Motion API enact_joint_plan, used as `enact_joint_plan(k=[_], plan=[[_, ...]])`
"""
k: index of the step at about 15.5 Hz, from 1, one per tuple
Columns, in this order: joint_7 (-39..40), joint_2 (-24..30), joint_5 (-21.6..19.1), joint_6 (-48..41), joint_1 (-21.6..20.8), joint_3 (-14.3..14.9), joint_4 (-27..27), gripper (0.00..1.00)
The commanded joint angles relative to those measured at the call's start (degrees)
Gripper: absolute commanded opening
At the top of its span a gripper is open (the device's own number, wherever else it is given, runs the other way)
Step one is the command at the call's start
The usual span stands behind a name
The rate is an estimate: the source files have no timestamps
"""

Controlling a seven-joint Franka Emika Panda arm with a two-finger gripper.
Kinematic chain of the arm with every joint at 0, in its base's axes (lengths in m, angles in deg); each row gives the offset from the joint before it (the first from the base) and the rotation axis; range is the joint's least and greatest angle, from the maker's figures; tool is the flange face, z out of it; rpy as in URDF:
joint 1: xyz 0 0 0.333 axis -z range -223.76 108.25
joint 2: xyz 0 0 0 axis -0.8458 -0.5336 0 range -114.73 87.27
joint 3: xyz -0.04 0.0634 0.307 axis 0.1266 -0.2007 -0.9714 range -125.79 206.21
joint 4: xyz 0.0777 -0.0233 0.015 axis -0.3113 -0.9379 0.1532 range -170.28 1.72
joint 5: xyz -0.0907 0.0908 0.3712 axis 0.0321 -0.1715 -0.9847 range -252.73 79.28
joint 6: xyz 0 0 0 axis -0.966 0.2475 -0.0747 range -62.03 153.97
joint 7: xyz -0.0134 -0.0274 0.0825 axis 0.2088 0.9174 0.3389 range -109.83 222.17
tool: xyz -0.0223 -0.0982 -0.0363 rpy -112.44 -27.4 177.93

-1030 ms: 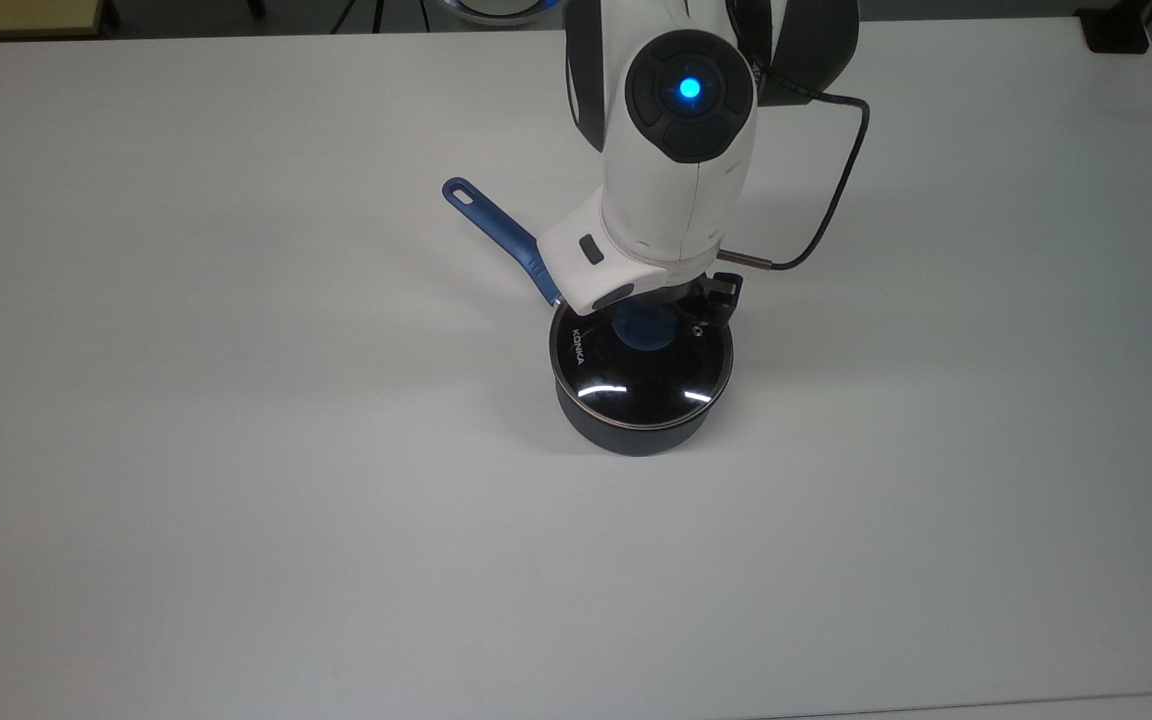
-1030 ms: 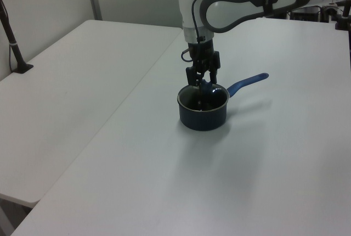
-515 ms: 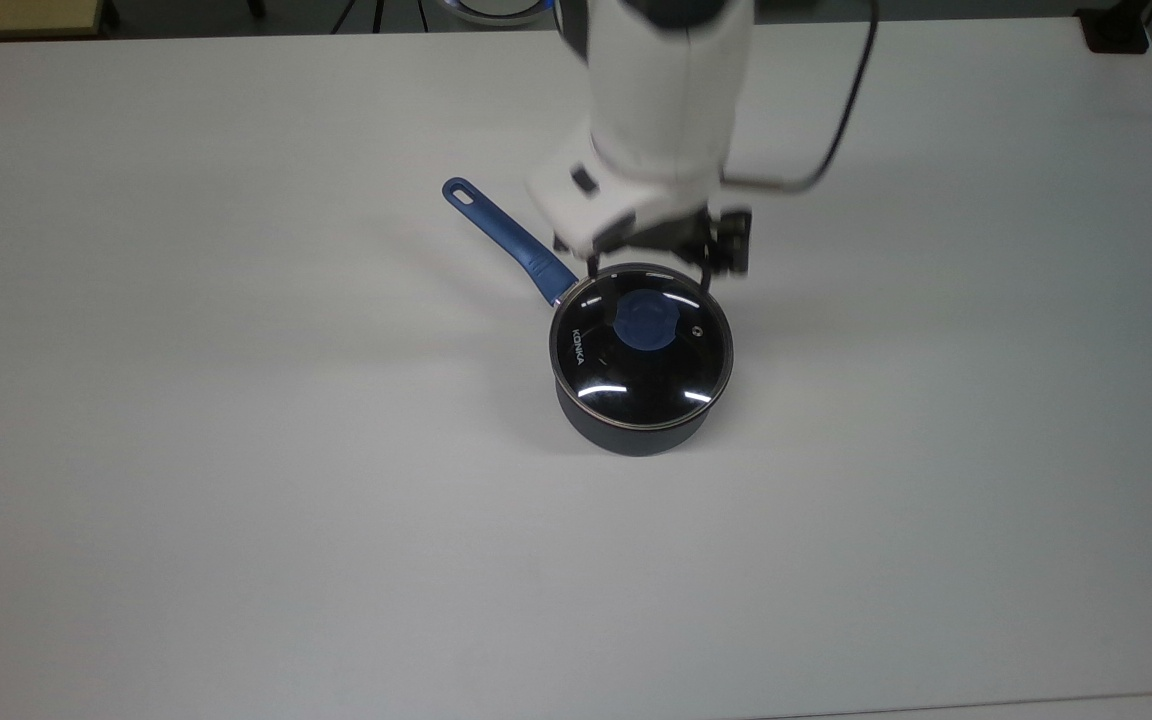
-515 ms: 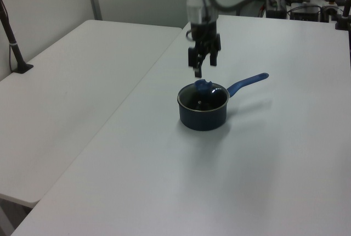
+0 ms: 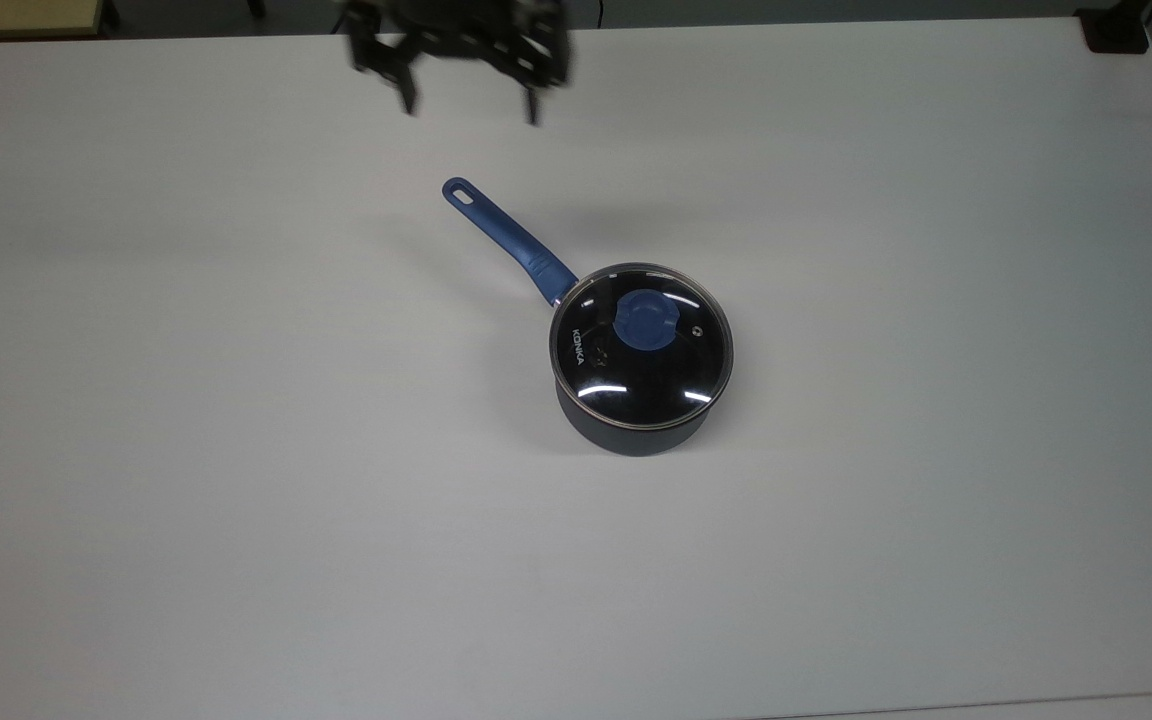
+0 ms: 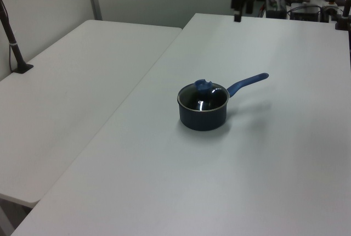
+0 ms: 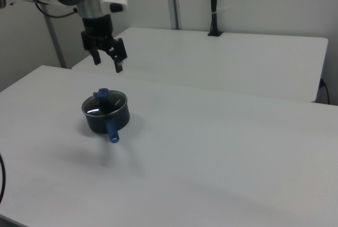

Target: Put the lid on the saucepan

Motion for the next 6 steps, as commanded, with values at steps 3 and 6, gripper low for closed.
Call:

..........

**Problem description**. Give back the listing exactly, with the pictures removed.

**Result**.
Motion API enact_joint_plan, used as `enact_joint_plan(k=[_], plan=[[_, ...]])`
"""
k: index of the step at about 15.5 Hz, from 1, one per tuple
Columns, in this order: joint_7 (-39..40), joint_2 (-24..30), joint_5 (-21.6..19.1), joint_6 (-48..41), joint_1 (-21.6..20.8), joint_3 (-14.3..14.9), joint_4 (-27..27), gripper (0.00..1.00)
The commanded joint angles relative to those measured at the call's start (degrees)
Gripper: absolute commanded opening
At the top of its span a gripper is open (the device's own number, wherever else it is given, runs the other way)
Step one is the command at the call's start
The usual span stands behind a name
The rate is an estimate: the source files have no timestamps
"""

Controlling a seven-joint Franka Emika Panda arm with a two-finger gripper.
Kinematic chain of the arm with every joint at 0, in its base's axes (lengths in m, angles in deg); each row gives the offset from the joint before it (the first from the base) and the rotation axis; range is the joint's least and greatest angle, from the maker's figures; tool is the flange face, z out of it; rpy as in URDF:
joint 1: xyz 0 0 0.333 axis -z range -223.76 108.25
joint 2: xyz 0 0 0 axis -0.8458 -0.5336 0 range -114.73 87.27
joint 3: xyz -0.04 0.0634 0.307 axis 0.1266 -0.2007 -0.9714 range -125.79 206.21
joint 4: xyz 0.0777 -0.0233 0.015 axis -0.3113 -0.9379 0.1532 range -170.28 1.72
joint 5: xyz -0.0907 0.0908 0.3712 axis 0.0321 -0.1715 -0.9847 range -252.73 79.28
joint 6: xyz 0 0 0 axis -0.966 0.2475 -0.0747 range -62.03 153.97
joint 7: xyz -0.0134 -0.0274 0.0825 axis 0.2088 0.9174 0.3389 range -109.83 222.17
tool: xyz -0.0223 -0.0982 -0.0363 rpy -112.44 -27.4 177.93

-1030 ms: 
-1030 ms: 
-515 ms: 
-515 ms: 
+0 ms: 
+0 ms: 
+0 ms: 

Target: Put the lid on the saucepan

Motion for the next 6 steps, as commanded, with values at steps 3 and 6, gripper low for closed.
Call:

No more work is left in this exercise.